Breaking up is hard to do.

My dearest Winter,

Well hello there. I know we haven't seen much of each other in the last few weeks. I've been enjoying the sun again. Playing basketball, practicing chipping in the backyard, even doing a little yard work. But then, out of nowhere, this morning you come barging back into my life. I don't really appreciate it. You have to accept it, Spring and I are in the throes of a torrid love affair. And you are just not welcome here anymore. I mean, what are you even doing still hanging around? Easter was last week, for crying out loud! Can't you take a hint. We even had it moved up to try and convince you further.

I know you mean well. But... I don't know. The timing just isn't right. And we aren't a very good match. You're cold and unwelcoming. While I'm more of a sunny disposition type of guy. Suffice it to say, it's not you... it's me.

So, if you wouldn't mind, please stop trying to contact me. Stop "accidentally" meeting up with me when I'm trying to clear brush out back. There's nothing wrong with you. I've just... I've moved on as a person. You're too cold for me. You're unfeeling. Discontented. Yes, that's it. You are my winter of discontent.

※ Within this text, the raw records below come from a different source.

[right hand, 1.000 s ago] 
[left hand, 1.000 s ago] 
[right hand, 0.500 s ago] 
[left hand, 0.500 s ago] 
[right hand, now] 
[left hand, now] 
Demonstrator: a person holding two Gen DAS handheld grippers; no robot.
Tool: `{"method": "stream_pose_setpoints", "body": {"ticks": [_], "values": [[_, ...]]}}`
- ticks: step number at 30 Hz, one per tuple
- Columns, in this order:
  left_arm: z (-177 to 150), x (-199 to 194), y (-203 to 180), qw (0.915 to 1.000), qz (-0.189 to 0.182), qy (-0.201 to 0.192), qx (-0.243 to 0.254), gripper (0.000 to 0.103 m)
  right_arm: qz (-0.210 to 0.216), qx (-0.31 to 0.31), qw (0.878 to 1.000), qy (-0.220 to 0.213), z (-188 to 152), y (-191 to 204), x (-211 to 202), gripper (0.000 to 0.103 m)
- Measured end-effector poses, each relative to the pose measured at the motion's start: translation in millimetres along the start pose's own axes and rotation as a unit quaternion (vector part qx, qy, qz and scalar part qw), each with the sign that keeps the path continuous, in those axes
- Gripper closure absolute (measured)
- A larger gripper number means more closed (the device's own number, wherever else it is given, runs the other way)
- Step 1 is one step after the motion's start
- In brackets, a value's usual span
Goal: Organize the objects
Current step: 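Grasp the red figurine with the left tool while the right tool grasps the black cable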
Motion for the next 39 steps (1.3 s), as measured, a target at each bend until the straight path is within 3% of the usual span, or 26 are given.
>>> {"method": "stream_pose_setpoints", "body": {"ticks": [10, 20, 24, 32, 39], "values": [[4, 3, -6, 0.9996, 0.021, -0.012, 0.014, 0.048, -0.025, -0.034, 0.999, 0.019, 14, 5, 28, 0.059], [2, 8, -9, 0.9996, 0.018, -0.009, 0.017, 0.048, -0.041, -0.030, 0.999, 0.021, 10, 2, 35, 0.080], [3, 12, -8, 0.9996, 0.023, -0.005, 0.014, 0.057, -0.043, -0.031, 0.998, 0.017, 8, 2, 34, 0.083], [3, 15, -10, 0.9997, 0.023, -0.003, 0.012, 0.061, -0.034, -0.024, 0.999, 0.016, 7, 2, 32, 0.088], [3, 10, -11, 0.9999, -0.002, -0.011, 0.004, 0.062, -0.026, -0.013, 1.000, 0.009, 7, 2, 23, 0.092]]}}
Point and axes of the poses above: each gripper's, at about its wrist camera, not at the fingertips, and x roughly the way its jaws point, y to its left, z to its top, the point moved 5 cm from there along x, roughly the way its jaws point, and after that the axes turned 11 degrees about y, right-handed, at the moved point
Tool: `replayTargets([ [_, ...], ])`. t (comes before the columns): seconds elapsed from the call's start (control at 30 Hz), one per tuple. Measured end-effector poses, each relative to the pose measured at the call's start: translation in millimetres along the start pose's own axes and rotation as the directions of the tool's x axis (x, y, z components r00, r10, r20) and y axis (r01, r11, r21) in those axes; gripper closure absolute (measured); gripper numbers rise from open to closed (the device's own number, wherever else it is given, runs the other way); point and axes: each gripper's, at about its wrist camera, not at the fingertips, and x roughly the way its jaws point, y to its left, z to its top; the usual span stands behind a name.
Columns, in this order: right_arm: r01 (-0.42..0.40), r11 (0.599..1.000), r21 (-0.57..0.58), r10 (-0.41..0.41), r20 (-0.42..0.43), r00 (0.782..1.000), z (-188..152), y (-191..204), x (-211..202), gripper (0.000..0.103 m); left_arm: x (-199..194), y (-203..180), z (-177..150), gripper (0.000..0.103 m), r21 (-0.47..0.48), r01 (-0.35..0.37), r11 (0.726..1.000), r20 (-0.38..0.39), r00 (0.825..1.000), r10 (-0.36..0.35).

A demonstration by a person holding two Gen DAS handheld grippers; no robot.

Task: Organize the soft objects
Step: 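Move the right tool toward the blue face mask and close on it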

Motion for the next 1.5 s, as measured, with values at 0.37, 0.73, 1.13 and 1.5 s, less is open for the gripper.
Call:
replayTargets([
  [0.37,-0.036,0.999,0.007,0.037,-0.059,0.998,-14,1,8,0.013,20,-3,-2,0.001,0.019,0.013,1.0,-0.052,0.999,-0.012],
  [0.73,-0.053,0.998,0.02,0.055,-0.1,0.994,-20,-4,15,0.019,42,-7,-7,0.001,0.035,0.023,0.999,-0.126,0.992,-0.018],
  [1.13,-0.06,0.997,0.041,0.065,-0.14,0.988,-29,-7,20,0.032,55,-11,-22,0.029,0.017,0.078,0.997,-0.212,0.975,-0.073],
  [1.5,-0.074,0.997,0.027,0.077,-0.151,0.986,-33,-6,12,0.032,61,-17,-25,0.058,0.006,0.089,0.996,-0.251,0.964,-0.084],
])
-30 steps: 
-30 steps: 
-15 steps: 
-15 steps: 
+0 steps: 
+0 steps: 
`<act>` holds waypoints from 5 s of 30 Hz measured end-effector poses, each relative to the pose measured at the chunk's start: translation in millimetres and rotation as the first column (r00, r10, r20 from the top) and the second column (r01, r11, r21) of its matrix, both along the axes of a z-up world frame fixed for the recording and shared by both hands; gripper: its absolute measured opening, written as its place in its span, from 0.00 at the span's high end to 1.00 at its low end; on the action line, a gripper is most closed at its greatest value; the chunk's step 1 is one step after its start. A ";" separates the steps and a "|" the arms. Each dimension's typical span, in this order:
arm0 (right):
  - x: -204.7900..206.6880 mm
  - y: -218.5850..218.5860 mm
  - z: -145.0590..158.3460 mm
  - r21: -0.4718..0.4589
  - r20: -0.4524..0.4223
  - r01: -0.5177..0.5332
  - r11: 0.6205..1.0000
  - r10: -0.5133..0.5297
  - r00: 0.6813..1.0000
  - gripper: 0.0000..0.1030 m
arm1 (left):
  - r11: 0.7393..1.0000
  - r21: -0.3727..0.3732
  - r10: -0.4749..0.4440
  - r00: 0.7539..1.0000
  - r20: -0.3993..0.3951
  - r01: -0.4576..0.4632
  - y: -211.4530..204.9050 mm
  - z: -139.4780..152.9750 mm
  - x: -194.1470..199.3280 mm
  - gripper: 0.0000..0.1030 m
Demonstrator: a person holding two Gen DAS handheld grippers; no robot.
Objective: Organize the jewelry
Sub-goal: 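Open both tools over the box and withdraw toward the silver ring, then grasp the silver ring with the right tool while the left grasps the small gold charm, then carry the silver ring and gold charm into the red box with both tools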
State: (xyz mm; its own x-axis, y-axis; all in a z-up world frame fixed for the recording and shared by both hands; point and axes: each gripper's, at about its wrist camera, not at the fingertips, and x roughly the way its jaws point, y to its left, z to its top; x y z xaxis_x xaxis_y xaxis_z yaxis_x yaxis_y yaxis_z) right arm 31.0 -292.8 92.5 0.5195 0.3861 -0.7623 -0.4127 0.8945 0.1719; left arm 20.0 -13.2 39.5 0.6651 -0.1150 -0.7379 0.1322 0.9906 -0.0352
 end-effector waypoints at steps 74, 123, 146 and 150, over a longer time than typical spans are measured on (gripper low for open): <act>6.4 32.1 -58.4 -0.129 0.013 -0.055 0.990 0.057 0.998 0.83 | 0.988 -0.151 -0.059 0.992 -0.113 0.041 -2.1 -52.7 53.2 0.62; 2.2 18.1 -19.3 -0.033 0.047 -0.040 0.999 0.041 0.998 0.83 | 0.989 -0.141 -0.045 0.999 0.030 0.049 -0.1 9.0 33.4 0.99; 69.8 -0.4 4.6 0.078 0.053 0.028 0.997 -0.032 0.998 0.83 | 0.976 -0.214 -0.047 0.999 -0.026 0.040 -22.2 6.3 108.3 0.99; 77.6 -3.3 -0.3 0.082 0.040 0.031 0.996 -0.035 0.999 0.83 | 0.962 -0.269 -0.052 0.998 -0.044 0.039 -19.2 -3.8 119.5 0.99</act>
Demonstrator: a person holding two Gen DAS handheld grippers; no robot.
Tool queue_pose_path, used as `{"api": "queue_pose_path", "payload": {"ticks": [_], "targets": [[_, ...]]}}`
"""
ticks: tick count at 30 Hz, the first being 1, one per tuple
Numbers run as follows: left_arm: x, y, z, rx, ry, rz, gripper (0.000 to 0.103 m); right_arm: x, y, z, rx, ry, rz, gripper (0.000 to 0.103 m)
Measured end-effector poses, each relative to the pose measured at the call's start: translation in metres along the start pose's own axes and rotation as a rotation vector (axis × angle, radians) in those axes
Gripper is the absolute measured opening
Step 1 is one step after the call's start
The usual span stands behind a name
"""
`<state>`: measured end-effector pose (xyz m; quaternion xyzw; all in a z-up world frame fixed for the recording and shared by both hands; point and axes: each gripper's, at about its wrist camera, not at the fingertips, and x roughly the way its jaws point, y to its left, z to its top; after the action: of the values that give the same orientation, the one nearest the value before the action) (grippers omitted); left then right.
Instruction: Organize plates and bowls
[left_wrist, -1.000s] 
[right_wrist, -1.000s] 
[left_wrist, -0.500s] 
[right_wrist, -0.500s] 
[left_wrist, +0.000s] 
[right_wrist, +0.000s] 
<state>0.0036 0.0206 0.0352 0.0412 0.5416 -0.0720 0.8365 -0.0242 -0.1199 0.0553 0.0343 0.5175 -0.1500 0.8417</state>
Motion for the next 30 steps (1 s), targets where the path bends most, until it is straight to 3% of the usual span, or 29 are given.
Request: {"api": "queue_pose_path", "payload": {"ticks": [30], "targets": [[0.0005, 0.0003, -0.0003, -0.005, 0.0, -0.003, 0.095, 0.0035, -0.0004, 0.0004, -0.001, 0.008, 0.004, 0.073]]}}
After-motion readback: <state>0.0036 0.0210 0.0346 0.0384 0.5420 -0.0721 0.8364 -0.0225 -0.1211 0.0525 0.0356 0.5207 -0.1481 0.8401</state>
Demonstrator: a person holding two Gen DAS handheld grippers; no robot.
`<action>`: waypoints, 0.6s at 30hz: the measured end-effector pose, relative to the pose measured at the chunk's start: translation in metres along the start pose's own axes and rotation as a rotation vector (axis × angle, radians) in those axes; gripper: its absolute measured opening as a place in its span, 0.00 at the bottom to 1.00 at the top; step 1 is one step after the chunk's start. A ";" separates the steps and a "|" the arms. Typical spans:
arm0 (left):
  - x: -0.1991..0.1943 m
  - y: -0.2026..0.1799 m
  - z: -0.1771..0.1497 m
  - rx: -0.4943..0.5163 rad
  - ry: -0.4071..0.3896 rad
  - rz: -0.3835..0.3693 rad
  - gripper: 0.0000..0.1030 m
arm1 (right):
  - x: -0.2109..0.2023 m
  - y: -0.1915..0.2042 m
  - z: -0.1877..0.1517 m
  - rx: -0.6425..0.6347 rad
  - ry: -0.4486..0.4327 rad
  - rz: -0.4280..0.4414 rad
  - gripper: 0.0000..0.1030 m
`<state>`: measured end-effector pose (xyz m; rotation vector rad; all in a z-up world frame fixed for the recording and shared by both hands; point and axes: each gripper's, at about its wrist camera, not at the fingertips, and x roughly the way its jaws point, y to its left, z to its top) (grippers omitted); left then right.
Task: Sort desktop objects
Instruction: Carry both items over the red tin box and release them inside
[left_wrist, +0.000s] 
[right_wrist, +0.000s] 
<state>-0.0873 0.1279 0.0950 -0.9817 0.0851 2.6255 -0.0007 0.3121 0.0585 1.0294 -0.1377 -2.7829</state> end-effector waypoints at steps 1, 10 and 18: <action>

I want you to be happy again, like when we were younger. I want both of us to be happy. But that can never happen if you don't leave me. If you don't take some time away and try to get back in touch with yourself. In touch with that season I first fell in love with so long ago.

Go. You need to spread your wings. Maybe take a trip to Australia. Or South America. Somewhere in the southern hemisphere, is what I'm driving at. And maybe (and this is a BIG maybe), if you can prove to me that you've changed, maybe then we can try to work things out. But I just need time. Eight months or so, preferably.

But if you try and contact me again before Thanksgiving, then you can just forget about reconciliation. Because we are through.

And I will do everything in my power to eradicate you from my life. Excessive use of hydrocarbons- check. A heavily advertised campaign to bring back CFCs- check. Massive amounts of littering- check. I will personally go to the Arctic and melt the polar ice caps with a blow torch if necessary.

So please, just leave me alone for the time being. Leave me, and everyone associated with me to our own devices. We both know it's for the best. I will always love you. But I need some space away from you right now. Please take care of yourself. And know that in the dog days of August, when I'm on my fourth shirt at 10 in the morning because I have already sweat through the previous three, I will be thinking of you.

With all my love and affection,

Your dearest Adam





P.S. My lilac bush would also appreciate your leaving.

3 comments:

You're not in this alone said...

So you send me your winter because I said that things about mice?

T_T


It is cold in here. There's the sun, but is cold.

Sra said...

Amen! Lovely piece, this.

In great bi-polar Utah weather fashion, Winter reared its ugly head thursday morning only to melt away into sunny spring in the afternoon. You just never know when old loves are going to rear their ugly heads around here.

Adam said...

sol: i sent you winter because i know it's happier with you. but don't worry, it will leave you too. and come crawling back to me. but you can keep it as long as you like. ;-D

sra: what global warming? i see no evidence.